By that point, new treatments had been discovered, including the cheap steroid dexamethasone, and the first Covid vaccines were starting to be rolled out in small numbers.

But the level of community transmission at the time meant some intensive-care units were still being pushed “to the brink” and were “right on the edge” of running out of bed space.

Nationally, the health service had never had to “systematically limit” access to treatments because hospitals could not cope with demand, Ms Pritchard said.

“That does not mean, though, that it did not feel completely overwhelming to staff at this time in those places – and it does not mean that the kind of care that was being provided was anything like normal,” she added.

‘Field hospitals’

Ms Pritchard was also asked about the seven temporary Nightingale hospitals built quickly, in March and April 2020, across England to treat Covid patients.

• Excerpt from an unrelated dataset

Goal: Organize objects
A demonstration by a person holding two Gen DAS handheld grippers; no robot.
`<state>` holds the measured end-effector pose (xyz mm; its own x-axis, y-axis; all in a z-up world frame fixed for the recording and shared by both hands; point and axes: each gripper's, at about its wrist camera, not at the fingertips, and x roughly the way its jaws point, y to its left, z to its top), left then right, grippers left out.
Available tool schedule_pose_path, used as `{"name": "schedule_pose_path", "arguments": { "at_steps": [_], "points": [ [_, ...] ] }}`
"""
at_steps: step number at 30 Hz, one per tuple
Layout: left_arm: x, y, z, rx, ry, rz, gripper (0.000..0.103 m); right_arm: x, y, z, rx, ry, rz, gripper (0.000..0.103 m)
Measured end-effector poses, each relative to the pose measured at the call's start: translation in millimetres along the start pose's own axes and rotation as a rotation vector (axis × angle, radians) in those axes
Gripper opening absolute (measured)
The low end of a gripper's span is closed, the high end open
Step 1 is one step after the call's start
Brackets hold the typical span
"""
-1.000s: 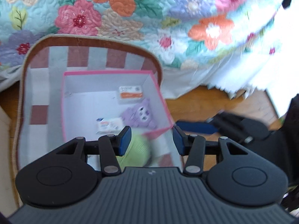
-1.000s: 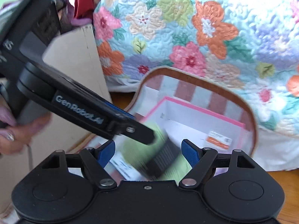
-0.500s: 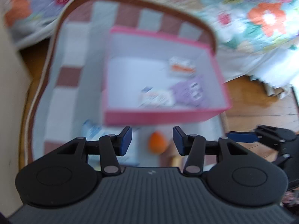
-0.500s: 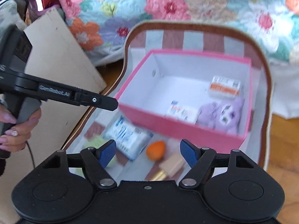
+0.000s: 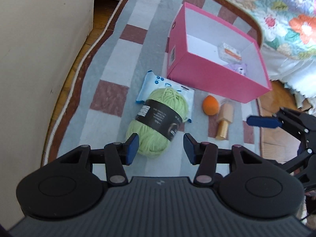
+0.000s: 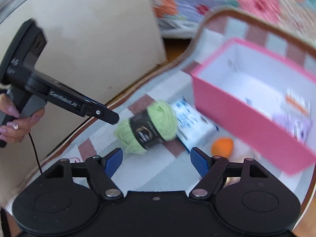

Data seen by the inquiry shows the total cost to the taxpayer, including setting up and decommissioning, is now estimated at £358.5m.

The hospitals – in Birmingham, Bristol, Exeter, Harrogate, London, Manchester and Sunderland – treated 141 Covid patients in the first wave of the virus and 1,097 Covid and other patients in the second wave.

In total, £50.4 m was spent on one site, Birmingham, which was never used by patients in the pandemic.

The site in Bristol also carried out 6,554 assessments for patients from the eye hospital in the city.

Ms Pritchard told the inquiry the programme had still been “useful”, as the sites had been envisaged as “military field hospitals” at the time.

“We thought we were doing it to avoid a northern Italy situation,” she said, referring to scenes in Lombardy, where intensive-care units had been overwhelmed.